• [Task to carry out]:
Return the full listing unchanged, excluding any images it contains.

• [Information shown]:
==*==
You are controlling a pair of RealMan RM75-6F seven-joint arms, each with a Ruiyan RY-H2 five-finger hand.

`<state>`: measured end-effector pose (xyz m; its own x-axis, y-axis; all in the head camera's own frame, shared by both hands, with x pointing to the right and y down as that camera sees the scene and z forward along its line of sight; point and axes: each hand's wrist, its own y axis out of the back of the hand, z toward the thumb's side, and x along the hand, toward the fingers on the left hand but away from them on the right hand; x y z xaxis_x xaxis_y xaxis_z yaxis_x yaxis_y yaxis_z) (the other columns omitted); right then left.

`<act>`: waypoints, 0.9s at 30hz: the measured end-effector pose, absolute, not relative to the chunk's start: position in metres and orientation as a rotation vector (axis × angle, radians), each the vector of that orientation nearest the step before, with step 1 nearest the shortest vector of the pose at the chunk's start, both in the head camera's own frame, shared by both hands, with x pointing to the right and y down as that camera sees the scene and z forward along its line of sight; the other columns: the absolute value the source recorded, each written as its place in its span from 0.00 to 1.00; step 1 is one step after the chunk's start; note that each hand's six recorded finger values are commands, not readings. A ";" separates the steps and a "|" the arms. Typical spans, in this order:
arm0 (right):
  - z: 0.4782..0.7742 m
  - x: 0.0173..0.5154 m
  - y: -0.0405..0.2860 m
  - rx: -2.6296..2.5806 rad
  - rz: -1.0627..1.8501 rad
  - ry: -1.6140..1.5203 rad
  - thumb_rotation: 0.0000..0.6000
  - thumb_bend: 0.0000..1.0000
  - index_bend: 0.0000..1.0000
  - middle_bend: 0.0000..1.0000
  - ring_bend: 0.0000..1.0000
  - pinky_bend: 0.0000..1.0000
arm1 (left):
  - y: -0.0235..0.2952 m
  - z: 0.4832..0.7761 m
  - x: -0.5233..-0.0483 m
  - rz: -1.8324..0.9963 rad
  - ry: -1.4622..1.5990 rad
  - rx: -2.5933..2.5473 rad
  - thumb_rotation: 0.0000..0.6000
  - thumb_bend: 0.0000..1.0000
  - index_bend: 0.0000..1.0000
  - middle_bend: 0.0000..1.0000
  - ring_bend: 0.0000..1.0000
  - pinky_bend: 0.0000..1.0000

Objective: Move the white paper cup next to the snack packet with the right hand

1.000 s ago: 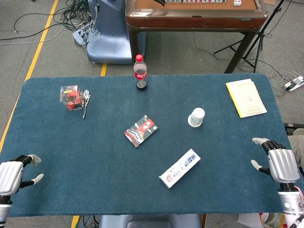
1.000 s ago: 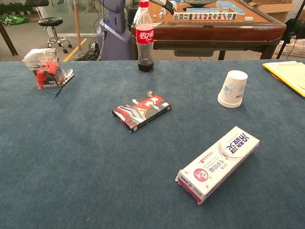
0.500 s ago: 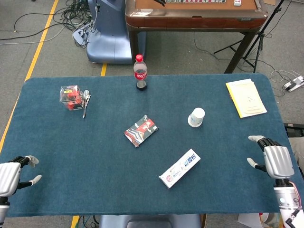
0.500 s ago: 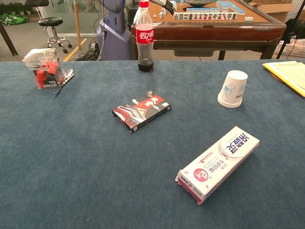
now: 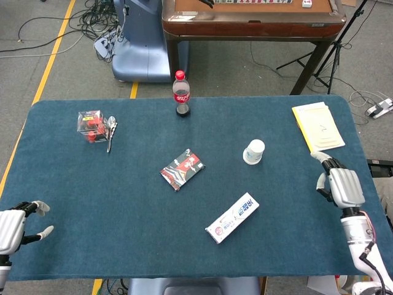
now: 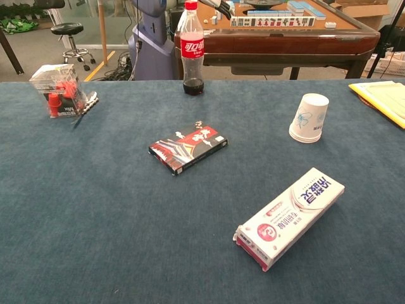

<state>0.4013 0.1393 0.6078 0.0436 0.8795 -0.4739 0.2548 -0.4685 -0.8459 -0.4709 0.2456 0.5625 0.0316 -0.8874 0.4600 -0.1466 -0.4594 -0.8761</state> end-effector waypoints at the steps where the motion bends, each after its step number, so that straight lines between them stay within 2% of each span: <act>1: 0.610 0.399 0.134 -1.784 1.456 -1.151 1.00 1.00 0.17 0.17 0.18 0.36 | 0.245 0.562 -0.471 -1.483 1.061 -1.676 1.00 0.02 0.47 0.53 0.45 0.58; 9: 0.636 0.386 0.105 -1.843 1.522 -1.151 1.00 1.00 0.10 0.14 0.15 0.31 | 0.244 0.561 -0.472 -1.478 1.076 -1.683 1.00 0.02 0.47 0.53 0.45 0.58; 16: 0.665 0.373 0.086 -1.873 1.583 -1.141 1.00 1.00 0.10 0.14 0.15 0.31 | 0.244 0.561 -0.474 -1.483 1.080 -1.689 1.00 0.02 0.47 0.53 0.45 0.58; 27: 0.702 0.345 0.073 -2.003 1.599 -1.163 1.00 1.00 0.10 0.14 0.15 0.31 | 0.244 0.562 -0.475 -1.490 1.087 -1.697 1.00 0.02 0.47 0.53 0.45 0.58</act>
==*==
• [Solution to the exercise]:
You are controlling a pair of RealMan RM75-6F seven-joint arms, each with a Ruiyan RY-H2 five-finger hand.

`<state>`: measured end-effector pose (xyz m; its own x-axis, y-axis; all in the head camera's own frame, shared by both hands, with x pointing to the right and y down as that camera sees the scene and z forward along its line of sight; point and axes: each hand's wrist, its own y axis out of the back of the hand, z toward the thumb's side, and x along the hand, toward the fingers on the left hand but away from them on the right hand; x y z xaxis_x xaxis_y xaxis_z yaxis_x yaxis_y yaxis_z) (the other columns omitted); right then left.

`<act>`: waypoints, 0.9s at 30hz: the measured end-effector pose, absolute, not relative to the chunk's start: position in metres and orientation as a rotation vector (axis × angle, radians), each the vector of that orientation nearest the step before, with step 1 nearest the shortest vector of the pose at the chunk's start, both in the head camera's own frame, shared by both hands, with x pointing to the right and y down as that camera sees the scene and z forward along its line of sight; the other columns: the absolute value the source recorded, each written as its place in its span from 0.00 to 1.00; step 1 is one step after the chunk's start; note that each hand's six recorded finger values are commands, not readings. A ";" separates the steps and a "|" the arms. Typical spans, in this order:
arm0 (right):
  - z: 0.4782..0.7742 m
  - x: 0.0173..0.5154 m
  - y: -0.0405..0.2860 m
  - rx: -2.6296..2.5806 rad
  - rz: -1.0627..1.8501 rad
  - ry: -1.6140..1.5203 rad
  - thumb_rotation: 0.0000..0.6000
  - thumb_bend: 0.0000..1.0000
  - index_bend: 0.0000..1.0000
  - middle_bend: 0.0000..1.0000
  - ring_bend: 0.0000..1.0000
  - pinky_bend: 0.0000..1.0000
arm1 (left):
  - y: -0.0235..0.2952 m
  - z: 0.4832..0.7761 m
  - x: -0.5233..-0.0483 m
  - rz: -1.8324..0.9963 rad
  - ry: -1.4622..1.5990 rad
  - rx: -2.5933..2.5473 rad
  - thumb_rotation: 0.0000..0.6000
  - thumb_bend: 0.0000..1.0000
  - index_bend: 0.0000..1.0000
  - middle_bend: 0.0000..1.0000
  - ring_bend: 0.0000..1.0000
  - pinky_bend: 0.0000..1.0000

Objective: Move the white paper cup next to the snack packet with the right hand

1.000 s ago: 
1.000 s ago: 
0.500 s ago: 
0.500 s ago: 
now: 
now: 

<state>0.4013 0.1393 0.6078 0.0436 0.8795 -0.4739 0.2548 -0.4685 -0.8459 -0.4709 0.2456 0.5625 0.0316 -0.8874 0.4600 -0.1466 -0.4594 -0.8761</state> end-effector waypoints at the steps where the motion bends, each after its step number, so that straight lines between them stay within 2% of each span: <act>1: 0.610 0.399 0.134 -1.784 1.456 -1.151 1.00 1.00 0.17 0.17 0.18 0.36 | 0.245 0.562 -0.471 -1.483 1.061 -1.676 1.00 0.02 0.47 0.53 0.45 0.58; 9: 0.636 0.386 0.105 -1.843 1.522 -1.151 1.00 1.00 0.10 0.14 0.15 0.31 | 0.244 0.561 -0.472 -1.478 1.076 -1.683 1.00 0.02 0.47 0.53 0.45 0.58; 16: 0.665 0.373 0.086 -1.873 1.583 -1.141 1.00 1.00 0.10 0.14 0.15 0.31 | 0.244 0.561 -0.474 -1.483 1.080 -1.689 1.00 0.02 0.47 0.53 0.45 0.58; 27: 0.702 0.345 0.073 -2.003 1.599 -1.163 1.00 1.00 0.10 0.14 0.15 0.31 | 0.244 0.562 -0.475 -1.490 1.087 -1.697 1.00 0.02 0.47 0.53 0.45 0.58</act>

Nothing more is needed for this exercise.